RolnictwoCzy mamy wpływ na ceny żywności w sklepach?
17.11.2019
Udostępnij artykuł:
Najpierw uderzmy się w piersi: wszyscy czasem robimy zakupy w marketach. Ale oglądając półki z owocami i warzywami można odnieść wrażenie, że nasza żywność przegrywa z zagraniczną, bo jest droższa. Czy możemy mieć na to wpływ?
zdjecie-1

Drobnym druczkiem

O tym, że polska żywność jest smaczna wiemy wszyscy, nie tylko my, producenci i przetwórcy, ale także wiedzą o tym mieszkańcy miast. Kto pojechał na Zachód ten wie, że najbardziej brakowało mu naszej żywności. Czy zatem polska żywność rzeczywiście potrzebuje w Polsce promocji?
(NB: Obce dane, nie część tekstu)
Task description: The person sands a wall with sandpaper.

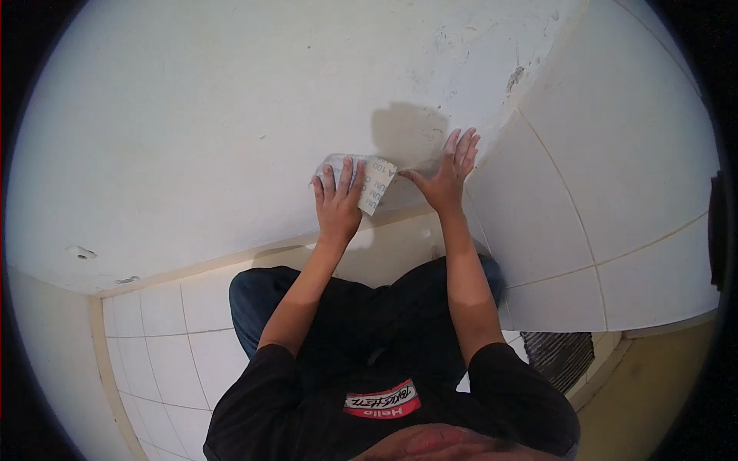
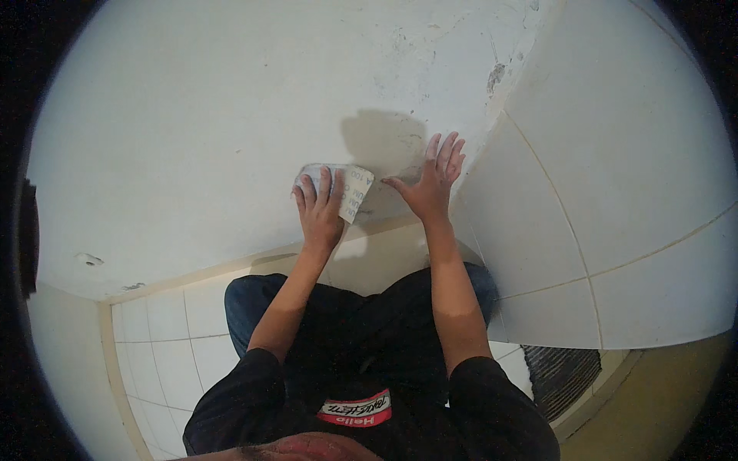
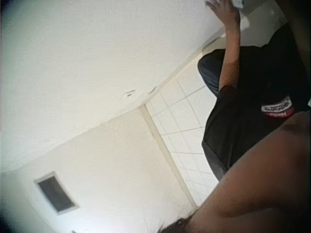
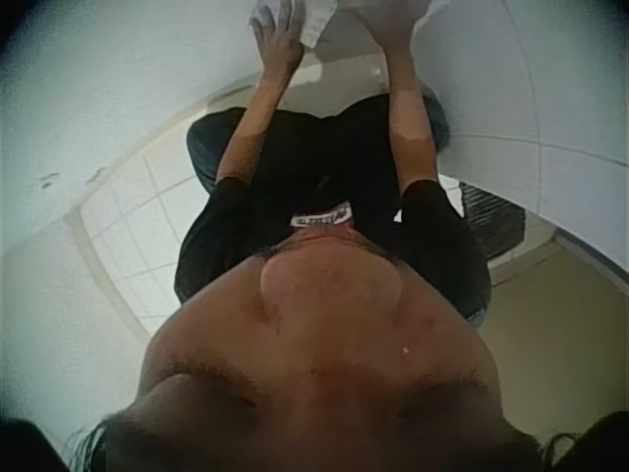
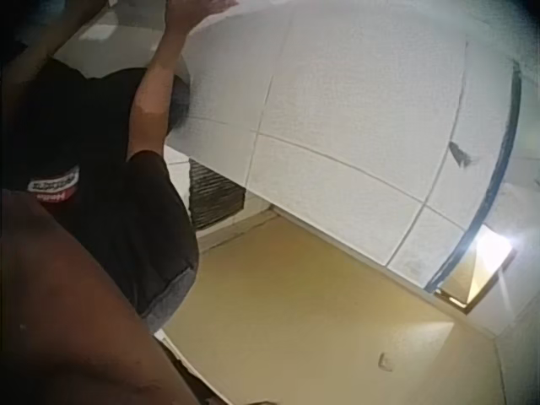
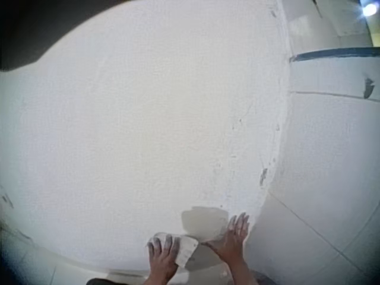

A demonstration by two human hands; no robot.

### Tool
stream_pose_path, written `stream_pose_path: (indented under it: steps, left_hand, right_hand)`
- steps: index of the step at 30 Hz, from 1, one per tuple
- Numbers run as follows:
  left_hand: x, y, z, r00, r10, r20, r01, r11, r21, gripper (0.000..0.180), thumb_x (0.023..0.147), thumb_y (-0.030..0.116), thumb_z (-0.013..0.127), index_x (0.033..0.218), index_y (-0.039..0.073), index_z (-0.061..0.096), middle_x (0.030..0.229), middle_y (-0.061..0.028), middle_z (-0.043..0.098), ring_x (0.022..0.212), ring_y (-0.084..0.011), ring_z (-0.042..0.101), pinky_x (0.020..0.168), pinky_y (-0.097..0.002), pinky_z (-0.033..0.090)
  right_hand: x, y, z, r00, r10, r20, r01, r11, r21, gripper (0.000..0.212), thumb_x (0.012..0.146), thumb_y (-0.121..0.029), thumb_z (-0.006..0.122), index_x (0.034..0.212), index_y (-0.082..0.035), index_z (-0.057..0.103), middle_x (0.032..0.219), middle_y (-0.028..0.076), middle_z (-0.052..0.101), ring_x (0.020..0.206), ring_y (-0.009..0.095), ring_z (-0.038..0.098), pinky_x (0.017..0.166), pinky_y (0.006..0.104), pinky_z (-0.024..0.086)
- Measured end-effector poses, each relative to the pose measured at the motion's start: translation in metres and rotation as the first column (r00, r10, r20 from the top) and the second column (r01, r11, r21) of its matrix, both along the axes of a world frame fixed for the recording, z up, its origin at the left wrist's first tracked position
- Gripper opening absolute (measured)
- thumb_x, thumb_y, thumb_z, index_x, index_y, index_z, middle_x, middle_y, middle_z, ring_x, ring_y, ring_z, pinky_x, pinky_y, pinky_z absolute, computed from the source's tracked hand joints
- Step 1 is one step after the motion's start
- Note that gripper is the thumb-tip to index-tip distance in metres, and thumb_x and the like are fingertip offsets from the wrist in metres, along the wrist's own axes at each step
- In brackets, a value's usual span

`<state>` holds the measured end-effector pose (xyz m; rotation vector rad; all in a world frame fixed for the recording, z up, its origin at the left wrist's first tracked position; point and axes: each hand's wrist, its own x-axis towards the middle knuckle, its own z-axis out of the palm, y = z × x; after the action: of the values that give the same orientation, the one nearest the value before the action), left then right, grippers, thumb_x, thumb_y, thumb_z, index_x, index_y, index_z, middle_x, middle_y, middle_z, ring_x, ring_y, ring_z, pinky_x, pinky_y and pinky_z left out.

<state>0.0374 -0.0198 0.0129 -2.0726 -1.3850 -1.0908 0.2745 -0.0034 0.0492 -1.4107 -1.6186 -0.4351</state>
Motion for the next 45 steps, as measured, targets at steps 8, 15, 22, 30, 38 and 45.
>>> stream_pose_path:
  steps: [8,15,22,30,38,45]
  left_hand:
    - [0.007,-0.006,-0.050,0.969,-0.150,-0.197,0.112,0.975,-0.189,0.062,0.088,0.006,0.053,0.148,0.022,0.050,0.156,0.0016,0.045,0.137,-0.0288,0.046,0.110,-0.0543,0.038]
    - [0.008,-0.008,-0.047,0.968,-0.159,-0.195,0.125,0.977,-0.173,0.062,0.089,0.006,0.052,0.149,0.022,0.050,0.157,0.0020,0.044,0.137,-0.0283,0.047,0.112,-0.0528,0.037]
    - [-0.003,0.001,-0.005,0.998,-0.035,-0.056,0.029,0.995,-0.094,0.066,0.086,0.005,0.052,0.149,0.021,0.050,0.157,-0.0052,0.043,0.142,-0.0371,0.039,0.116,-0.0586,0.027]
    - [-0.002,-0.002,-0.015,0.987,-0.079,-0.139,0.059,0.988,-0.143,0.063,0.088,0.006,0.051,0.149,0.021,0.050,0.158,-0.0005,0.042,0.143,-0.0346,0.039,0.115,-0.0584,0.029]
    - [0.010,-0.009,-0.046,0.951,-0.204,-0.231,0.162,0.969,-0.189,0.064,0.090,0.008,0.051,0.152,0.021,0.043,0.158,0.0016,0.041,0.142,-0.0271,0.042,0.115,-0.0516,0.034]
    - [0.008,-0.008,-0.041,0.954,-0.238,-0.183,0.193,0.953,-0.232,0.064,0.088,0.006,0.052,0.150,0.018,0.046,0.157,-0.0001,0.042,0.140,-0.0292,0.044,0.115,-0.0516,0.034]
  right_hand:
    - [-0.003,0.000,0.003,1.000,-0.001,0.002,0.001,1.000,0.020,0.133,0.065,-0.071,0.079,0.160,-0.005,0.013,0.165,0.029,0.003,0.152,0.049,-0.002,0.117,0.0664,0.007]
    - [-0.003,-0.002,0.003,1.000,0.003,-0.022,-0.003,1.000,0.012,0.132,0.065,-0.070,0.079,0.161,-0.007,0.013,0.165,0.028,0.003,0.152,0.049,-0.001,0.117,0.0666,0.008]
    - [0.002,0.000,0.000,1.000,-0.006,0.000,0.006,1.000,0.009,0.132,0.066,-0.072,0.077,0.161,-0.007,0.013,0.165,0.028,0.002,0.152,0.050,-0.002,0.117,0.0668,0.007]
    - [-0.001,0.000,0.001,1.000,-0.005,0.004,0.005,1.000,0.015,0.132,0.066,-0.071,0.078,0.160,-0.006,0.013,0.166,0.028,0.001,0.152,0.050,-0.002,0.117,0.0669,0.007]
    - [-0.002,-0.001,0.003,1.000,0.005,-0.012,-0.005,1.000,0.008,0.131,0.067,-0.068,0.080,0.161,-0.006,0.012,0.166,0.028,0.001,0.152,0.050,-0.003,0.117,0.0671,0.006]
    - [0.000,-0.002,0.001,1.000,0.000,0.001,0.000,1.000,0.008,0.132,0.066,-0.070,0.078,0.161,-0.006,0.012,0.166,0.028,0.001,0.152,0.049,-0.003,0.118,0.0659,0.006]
Problem może polegać na tym, że wiele osób - zwłaszcza ze starszego pokolenia - nie zdaje sobie nawet sprawy, że w sklepach w naszym kraju większość owoców i warzyw pochodzi zza granicy. Zwłaszcza, że kraj pochodzenia umieszcza się przy cenie drobnym druczkiem, a przy produktach pakowanych trzeba naprawdę wczytać w etykietę, aby się przekonać skąd warzywa lub owoce przyjechały.
 

Najczęściej owoce i warzywa z Polski są w naszym kraju droższe niż z te z Zachodu. To tym bardziej może spowodować, że wielu kupujących jest zdezorientowanych - wydaje im się, że nie powinno się nikomu opłacać ściągnie cebuli lub marchwi z Holandii, zwłaszcza, że u nas od wieków tych warzyw jest w bród. Tym bardziej, że do ceny warzyw, trzeba doliczyć przecież koszty transportu. Tak więc patrząc tylko na cenę - wydaje się nam często, że to tańsze produkty są polskie, bo nie zawierają kosztów transportu, a zagraniczne to te droższe.
A jednak tak nie jest.

Polska żywność = droga żywność (tylko w sklepie)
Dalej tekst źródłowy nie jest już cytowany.